**Activity:**
Reproduce the listing below as it stands. Leave out each image.
──────────
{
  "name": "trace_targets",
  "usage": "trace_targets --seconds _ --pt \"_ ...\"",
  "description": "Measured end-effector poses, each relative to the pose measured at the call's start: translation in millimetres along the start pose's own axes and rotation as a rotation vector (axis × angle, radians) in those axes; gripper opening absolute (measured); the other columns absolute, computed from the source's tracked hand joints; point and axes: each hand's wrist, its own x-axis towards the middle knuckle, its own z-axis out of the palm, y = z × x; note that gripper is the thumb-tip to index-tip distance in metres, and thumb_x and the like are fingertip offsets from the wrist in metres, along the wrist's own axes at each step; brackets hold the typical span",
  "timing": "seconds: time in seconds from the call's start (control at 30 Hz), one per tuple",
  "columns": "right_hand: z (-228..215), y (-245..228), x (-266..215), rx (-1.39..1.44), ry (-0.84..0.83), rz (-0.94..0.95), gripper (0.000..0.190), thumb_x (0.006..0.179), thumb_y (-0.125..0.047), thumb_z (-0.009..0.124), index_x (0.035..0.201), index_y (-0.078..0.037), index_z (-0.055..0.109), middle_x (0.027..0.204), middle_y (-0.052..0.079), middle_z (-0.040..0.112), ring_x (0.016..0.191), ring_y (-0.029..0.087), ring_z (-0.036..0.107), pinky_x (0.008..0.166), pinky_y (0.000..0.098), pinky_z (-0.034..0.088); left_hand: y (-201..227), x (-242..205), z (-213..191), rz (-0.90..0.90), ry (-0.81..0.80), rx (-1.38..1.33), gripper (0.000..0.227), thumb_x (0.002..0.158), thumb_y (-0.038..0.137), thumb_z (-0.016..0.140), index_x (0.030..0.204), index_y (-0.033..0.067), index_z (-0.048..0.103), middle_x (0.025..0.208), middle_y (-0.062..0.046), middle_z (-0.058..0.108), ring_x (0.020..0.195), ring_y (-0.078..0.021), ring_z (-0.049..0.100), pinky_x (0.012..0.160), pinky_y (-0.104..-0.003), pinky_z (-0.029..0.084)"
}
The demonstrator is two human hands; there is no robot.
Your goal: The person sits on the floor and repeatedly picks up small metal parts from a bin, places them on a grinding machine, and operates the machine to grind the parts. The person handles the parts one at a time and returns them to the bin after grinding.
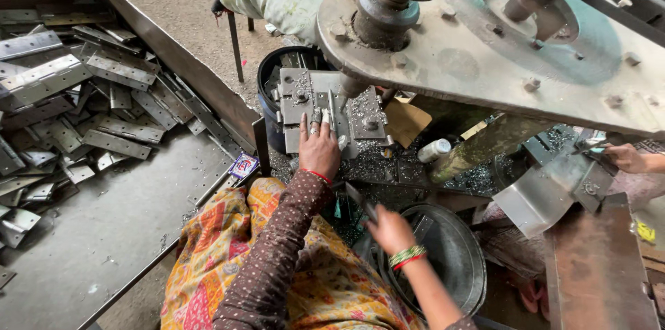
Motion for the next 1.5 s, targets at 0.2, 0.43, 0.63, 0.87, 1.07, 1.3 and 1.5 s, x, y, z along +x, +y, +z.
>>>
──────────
**Solution:**
{
  "name": "trace_targets",
  "usage": "trace_targets --seconds _ --pt \"_ ...\"",
  "description": "Measured end-effector poses, each relative to the pose measured at the call's start: translation in millimetres along the start pose's own axes and rotation as a rotation vector (axis × angle, radians) in those axes; gripper opening absolute (measured); the other columns absolute, computed from the source's tracked hand joints; point and axes: each hand's wrist, its own x-axis towards the middle knuckle, its own z-axis out of the palm, y = z × x; note that gripper is the thumb-tip to index-tip distance in metres, and thumb_x and the like are fingertip offsets from the wrist in metres, along the wrist's own axes at each step; brackets hold the typical span",
  "timing": "seconds: time in seconds from the call's start (control at 30 Hz), one per tuple",
  "columns": "right_hand: z (-228..215), y (-245..228), x (-266..215), rx (-1.39..1.44), ry (-0.84..0.83), rz (-0.94..0.95), gripper (0.000..0.190), thumb_x (0.006..0.179), thumb_y (-0.125..0.047), thumb_z (-0.009..0.124), index_x (0.035..0.201), index_y (-0.078..0.037), index_z (-0.055..0.109), middle_x (0.027..0.204), middle_y (-0.052..0.079), middle_z (-0.040..0.112), ring_x (0.016..0.191), ring_y (-0.029..0.087), ring_z (-0.036..0.107), pinky_x (0.008..0.166), pinky_y (0.000..0.098), pinky_z (-0.034..0.088); left_hand: y (-201..227), x (-242..205), z (-213..191), rz (-0.90..0.90), ry (-0.81..0.80), rx (-1.38..1.33), gripper (0.000..0.227), thumb_x (0.002..0.158), thumb_y (-0.038..0.137), thumb_z (-0.016..0.140), index_x (0.030..0.204), index_y (-0.033..0.067), index_z (-0.048..0.103), middle_x (0.025..0.208), middle_y (-0.062..0.046), middle_z (-0.058..0.108), ring_x (0.020..0.195), ring_y (-0.078..0.021), ring_z (-0.049..0.100), pinky_x (0.012..0.160), pinky_y (-0.104..-0.003), pinky_z (-0.029..0.084)"
}
The demonstrator is two human hands; there is no robot.
Your goal: The person sits on the floor and repeatedly picks up small metal parts from a bin, places them on a grinding machine, and operates the machine to grind the parts. The person handles the parts one at a time and returns them to the bin after grinding.
Motion for the next 1.5 s, targets at 0.2, 0.43, 0.63, 0.87, 1.07, 1.3 and 1.5 s, x, y, z along +x, +y, +z.
>>>

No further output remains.